Goldman Sachs Group Inc. has effectively bowed to pressure from the continuing rally in U.S. stocks and abandoned its call for another steep sell-off.
Strategists led by David Kostin have rolled back their prediction that the S&P 500 would slump to the 2,400 level -- over 20% below Friday’s 3,044 close -- and now see downside risks capped at 2,750. The U.S. equity benchmark could even rally further to 3,200, they wrote in a note Friday.
“The powerful rebound means our previous three-month target of 2,400 is unlikely to be realized,” the strategists wrote. “Monetary and fiscal policy support limit likely downside to roughly 10%. Investor positioning has oscillated between neutral and low and is a possible 5% upside catalyst.”
The shift came just after JPMorgan Chase & Co.’s strategists shifted in the other direction -- reining in their bullish outlook. JPMorgan’s Marko Kolanovic warned about rising U.S.-China tensions in a note Thursday.
Goldman’s strategists maintained their year-end target of 3,000 for the benchmark U.S. stock gauge.

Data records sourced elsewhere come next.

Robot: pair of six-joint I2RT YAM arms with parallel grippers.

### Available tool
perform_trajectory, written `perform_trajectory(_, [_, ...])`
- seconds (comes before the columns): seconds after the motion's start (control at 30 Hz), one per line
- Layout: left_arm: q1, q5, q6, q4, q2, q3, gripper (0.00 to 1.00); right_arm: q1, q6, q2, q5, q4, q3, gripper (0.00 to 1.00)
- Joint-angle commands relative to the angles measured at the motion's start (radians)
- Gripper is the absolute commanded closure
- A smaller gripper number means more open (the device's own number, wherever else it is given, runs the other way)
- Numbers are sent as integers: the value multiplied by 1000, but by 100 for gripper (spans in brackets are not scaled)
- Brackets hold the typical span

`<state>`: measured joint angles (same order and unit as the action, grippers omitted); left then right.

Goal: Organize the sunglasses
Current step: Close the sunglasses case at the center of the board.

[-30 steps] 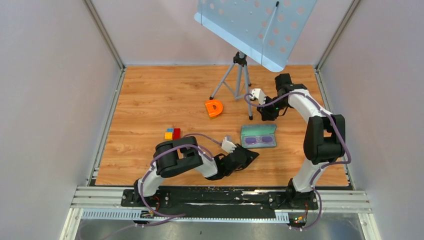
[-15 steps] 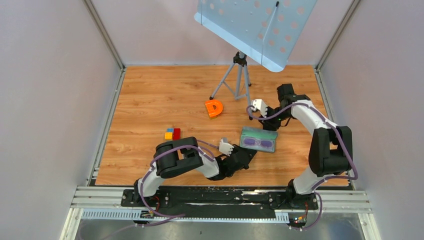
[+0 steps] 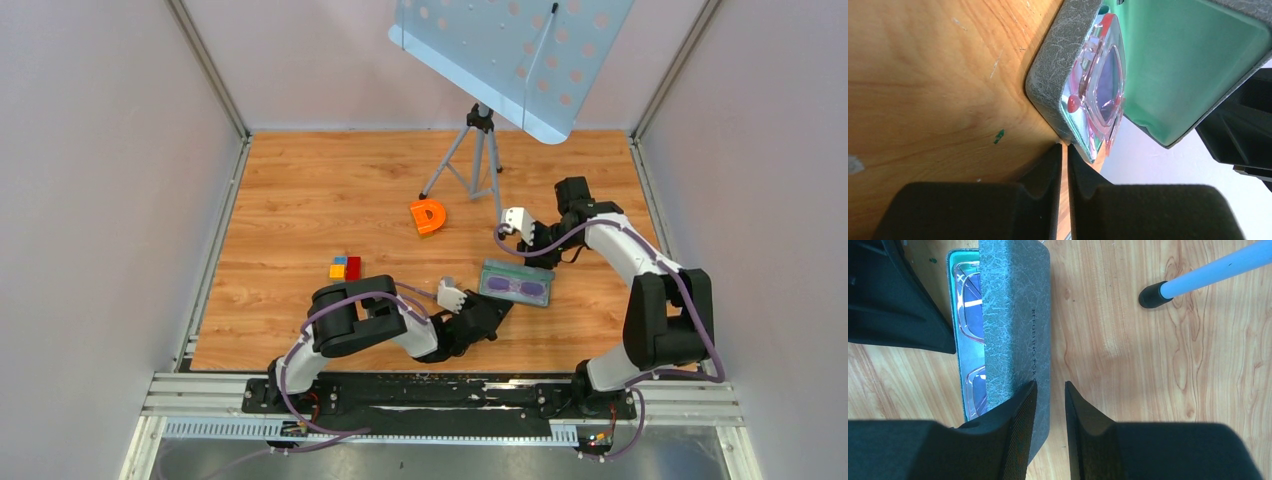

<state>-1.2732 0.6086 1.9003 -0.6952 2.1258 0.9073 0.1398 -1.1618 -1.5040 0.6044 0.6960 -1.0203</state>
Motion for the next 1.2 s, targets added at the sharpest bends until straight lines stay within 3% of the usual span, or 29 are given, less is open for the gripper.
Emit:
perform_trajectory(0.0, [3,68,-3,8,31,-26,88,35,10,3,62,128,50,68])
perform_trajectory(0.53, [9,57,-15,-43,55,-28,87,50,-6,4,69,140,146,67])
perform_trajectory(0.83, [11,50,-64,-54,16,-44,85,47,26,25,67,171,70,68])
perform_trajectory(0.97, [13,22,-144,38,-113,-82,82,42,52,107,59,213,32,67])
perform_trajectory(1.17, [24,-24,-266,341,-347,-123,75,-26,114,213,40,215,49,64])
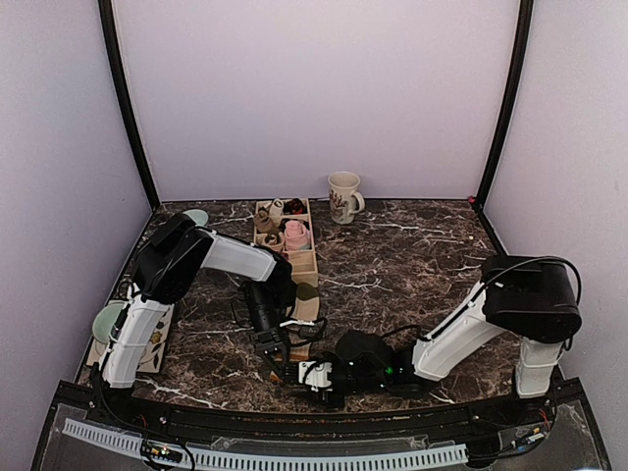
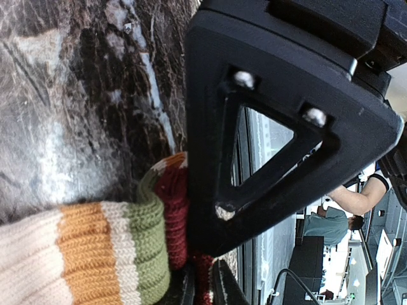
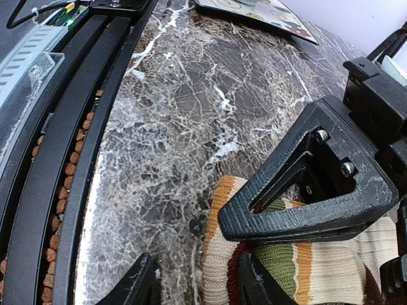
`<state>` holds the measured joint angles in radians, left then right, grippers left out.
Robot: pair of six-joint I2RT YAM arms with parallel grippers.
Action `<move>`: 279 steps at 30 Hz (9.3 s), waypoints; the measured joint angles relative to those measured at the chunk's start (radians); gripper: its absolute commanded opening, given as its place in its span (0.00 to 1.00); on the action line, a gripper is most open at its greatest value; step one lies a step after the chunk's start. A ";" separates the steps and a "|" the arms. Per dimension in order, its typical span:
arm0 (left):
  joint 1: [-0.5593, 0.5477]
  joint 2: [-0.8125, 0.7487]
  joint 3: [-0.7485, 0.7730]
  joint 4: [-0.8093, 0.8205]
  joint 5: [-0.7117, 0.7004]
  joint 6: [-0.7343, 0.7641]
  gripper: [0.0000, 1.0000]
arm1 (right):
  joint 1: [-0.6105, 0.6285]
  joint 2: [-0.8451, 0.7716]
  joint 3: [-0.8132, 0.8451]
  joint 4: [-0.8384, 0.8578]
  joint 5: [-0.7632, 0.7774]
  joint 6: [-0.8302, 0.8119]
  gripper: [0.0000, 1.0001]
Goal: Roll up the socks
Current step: Pick up the sock from the center of the board.
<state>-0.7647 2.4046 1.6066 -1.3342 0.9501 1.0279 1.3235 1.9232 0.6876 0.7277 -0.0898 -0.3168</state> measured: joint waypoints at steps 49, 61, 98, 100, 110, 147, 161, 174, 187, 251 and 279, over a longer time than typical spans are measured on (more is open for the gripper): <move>0.209 -0.652 -0.376 0.644 -0.576 -0.399 0.73 | -0.123 0.042 0.127 -0.185 -0.241 0.425 0.00; 0.292 -0.923 -0.575 0.916 -0.655 -0.449 0.93 | -0.162 0.060 0.156 -0.221 -0.340 0.486 0.00; -0.301 -0.824 -0.720 0.918 -0.734 -0.087 0.42 | -0.284 0.167 0.179 -0.132 -0.654 0.720 0.00; -0.308 -0.799 -0.717 0.932 -0.758 -0.087 0.42 | -0.284 0.168 0.179 -0.132 -0.655 0.723 0.00; -0.318 -0.753 -0.716 0.975 -0.814 -0.085 0.15 | -0.286 0.172 0.183 -0.134 -0.658 0.742 0.00; -0.102 -0.491 -0.441 0.728 -0.405 -0.185 0.00 | -0.233 -0.821 -0.440 -0.122 0.291 0.625 0.92; -0.018 -0.309 -0.284 0.430 -0.175 -0.166 0.00 | 0.034 -0.396 -0.134 -0.269 0.138 0.150 0.65; -0.018 -0.233 -0.227 0.279 -0.141 -0.132 0.00 | 0.023 -0.123 0.088 -0.232 0.062 -0.092 0.50; -0.018 -0.232 -0.220 0.264 -0.154 -0.130 0.00 | -0.022 -0.009 0.109 -0.165 0.006 -0.096 0.32; -0.264 -0.813 -0.721 0.868 -0.837 -0.067 0.26 | -0.275 0.202 0.282 -0.208 -0.640 0.838 0.00; -0.373 -0.831 -0.753 0.938 -0.922 -0.131 0.28 | -0.278 0.205 0.270 -0.173 -0.633 0.877 0.00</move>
<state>-1.1374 1.5738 0.8532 -0.3965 0.0284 0.8970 1.0458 2.1281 0.9573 0.5545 -0.7231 0.5598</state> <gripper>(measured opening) 0.285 0.023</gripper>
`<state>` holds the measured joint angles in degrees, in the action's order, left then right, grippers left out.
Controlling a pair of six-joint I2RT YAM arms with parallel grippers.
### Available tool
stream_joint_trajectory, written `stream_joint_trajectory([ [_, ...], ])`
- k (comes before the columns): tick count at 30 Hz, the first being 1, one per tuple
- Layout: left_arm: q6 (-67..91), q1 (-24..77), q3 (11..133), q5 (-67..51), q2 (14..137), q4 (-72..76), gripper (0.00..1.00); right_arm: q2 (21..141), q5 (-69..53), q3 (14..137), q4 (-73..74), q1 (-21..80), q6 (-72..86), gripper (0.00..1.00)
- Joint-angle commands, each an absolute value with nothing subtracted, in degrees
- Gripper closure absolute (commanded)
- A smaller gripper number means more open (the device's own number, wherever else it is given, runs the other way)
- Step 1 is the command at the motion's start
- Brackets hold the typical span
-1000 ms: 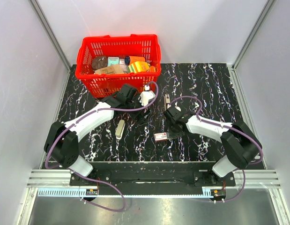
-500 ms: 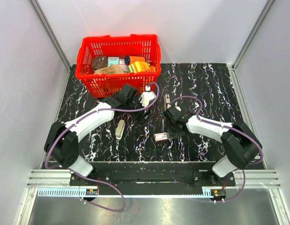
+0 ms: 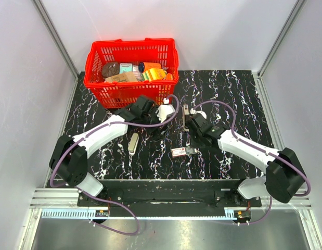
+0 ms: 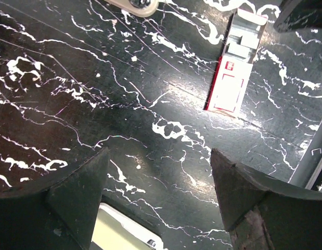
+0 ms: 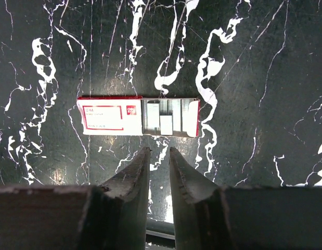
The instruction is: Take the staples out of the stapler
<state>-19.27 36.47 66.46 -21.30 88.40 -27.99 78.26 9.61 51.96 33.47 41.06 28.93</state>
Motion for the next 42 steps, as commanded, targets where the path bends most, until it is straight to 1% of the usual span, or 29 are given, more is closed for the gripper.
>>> stream_joint_trajectory([
  [1,-24.4,39.5,63.7,-18.9,90.5,-24.5,0.17,76.6,10.3,51.8,34.5,39.1,29.4,0.73],
  [9,-29.2,43.7,60.6,-12.7,96.1,-18.7,0.19,77.3,-2.4,45.6,26.2,29.8,29.8,0.74],
  [15,-30.1,45.3,60.3,-11.0,98.3,-15.7,0.19,77.9,-9.4,40.9,20.0,23.7,30.8,0.73],
  [22,-30.1,46.6,60.8,-9.9,100.1,-13.5,0.19,79.9,-16.5,37.7,14.0,20.1,32.1,0.73],
  [32,-31.9,48.0,60.0,-9.2,101.0,-13.0,0.2,82.2,-19.3,35.2,9.6,17.7,33.2,0.73],
  [38,-32.7,48.6,59.2,-8.6,101.3,-12.1,0.2,81.0,-19.8,33.8,8.5,17.2,33.6,0.73],
  [42,-32.9,49.0,59.1,-8.3,101.6,-11.8,0.2,81.6,-20.2,33.5,7.9,17.1,34.1,0.75],
])
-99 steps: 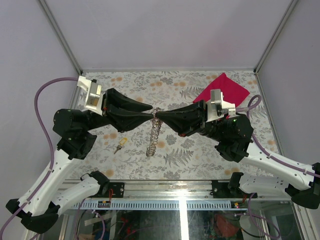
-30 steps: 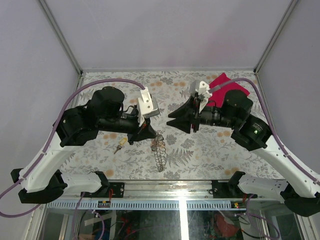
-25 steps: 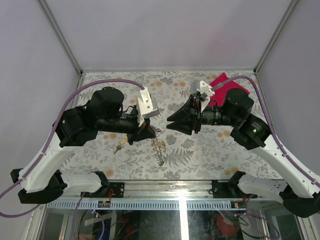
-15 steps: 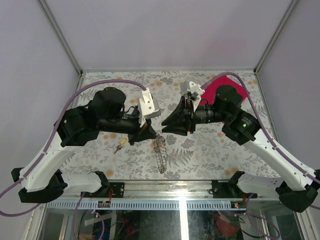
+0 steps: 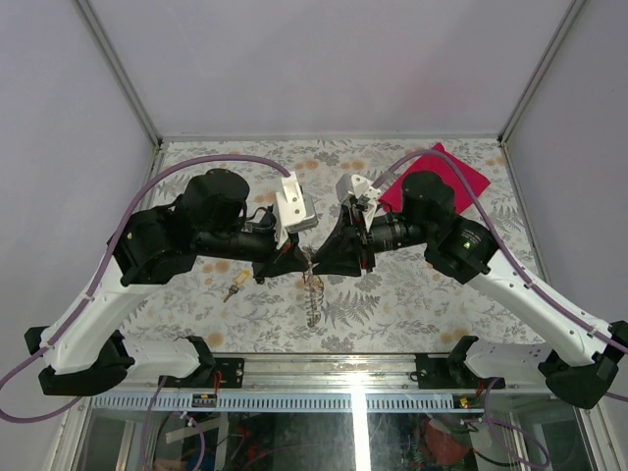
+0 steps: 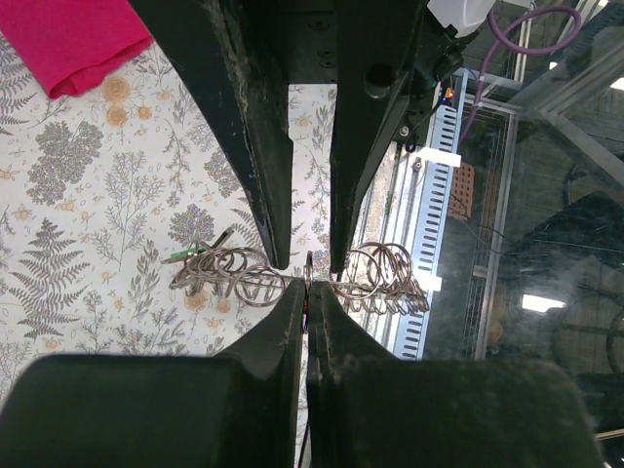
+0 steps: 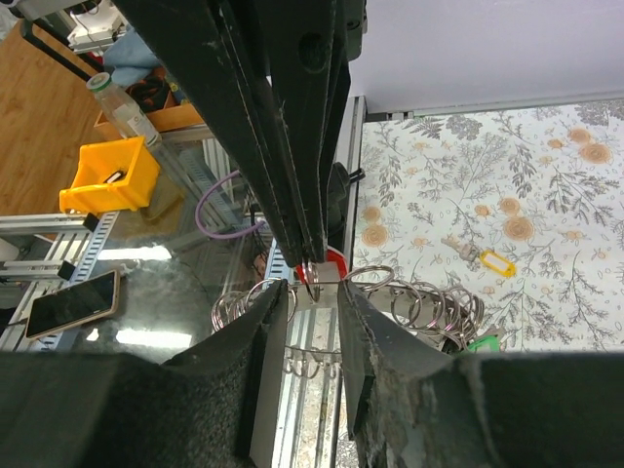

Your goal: Put the keys on the keyring

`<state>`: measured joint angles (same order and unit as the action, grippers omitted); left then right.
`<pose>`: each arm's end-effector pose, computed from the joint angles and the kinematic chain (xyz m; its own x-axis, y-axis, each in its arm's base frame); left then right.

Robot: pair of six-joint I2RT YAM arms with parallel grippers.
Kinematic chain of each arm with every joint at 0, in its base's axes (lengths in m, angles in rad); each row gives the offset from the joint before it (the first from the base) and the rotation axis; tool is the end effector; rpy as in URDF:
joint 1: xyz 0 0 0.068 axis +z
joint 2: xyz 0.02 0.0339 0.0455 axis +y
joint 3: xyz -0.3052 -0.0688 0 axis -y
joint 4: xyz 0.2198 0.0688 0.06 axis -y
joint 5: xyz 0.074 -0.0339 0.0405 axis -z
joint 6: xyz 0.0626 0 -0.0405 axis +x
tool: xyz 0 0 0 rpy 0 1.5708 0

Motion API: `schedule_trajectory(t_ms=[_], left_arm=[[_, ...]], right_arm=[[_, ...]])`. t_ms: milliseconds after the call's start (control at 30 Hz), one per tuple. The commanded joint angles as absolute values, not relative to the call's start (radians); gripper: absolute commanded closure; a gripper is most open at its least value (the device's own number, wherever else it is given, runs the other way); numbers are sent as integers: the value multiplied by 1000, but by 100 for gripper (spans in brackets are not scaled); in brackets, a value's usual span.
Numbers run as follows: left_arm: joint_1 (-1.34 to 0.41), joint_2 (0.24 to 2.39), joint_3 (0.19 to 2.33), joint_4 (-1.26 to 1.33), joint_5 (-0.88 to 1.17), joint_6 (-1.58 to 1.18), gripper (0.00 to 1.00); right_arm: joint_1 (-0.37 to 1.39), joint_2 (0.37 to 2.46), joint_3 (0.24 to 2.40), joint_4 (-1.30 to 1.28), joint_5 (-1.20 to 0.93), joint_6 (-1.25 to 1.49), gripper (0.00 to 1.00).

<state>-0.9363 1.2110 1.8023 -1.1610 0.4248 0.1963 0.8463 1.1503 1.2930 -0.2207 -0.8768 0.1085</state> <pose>0.0811 -0.1538 0.5008 -0.1303 0.4769 -0.8692 0.9838 0.1709 -0.0538 0.1085 0.1952 0.4739 -0.1582 -0.0742 -0.9846 -0.9755 -0.1428 0.1675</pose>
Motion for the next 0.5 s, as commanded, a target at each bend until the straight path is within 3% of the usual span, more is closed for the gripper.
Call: schedule_trajectory(t_ms=[0, 300, 467], left_arm=[[-947, 1207, 1841, -1134, 425, 207, 100], [-955, 1209, 1841, -1134, 434, 204, 100], [-959, 1207, 1841, -1135, 429, 201, 100]], right_arm=[[862, 1159, 1346, -220, -884, 83, 68], [887, 1171, 1353, -190, -880, 87, 72], [895, 1166, 1352, -196, -871, 80, 96]])
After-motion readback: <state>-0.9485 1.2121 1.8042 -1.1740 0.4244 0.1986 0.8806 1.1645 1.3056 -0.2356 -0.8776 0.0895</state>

Goldman continues to argue that short-term returns are skewed to the downside -- “or neutral at best” -- thanks to the risk of an economic, earnings, trade or political “hiccup” to the normalization trend. A broader participation in the rally would be needed for the S&P 500 to move meaningfully higher.
The S&P 500 has climbed 36% from its March 23 low, helped by massive fiscal and monetary support, mega-cap outperformance and optimism about the economy restarting, according to Goldman. Last month it argued that fear of missing out was a key driver of the rebound in stocks.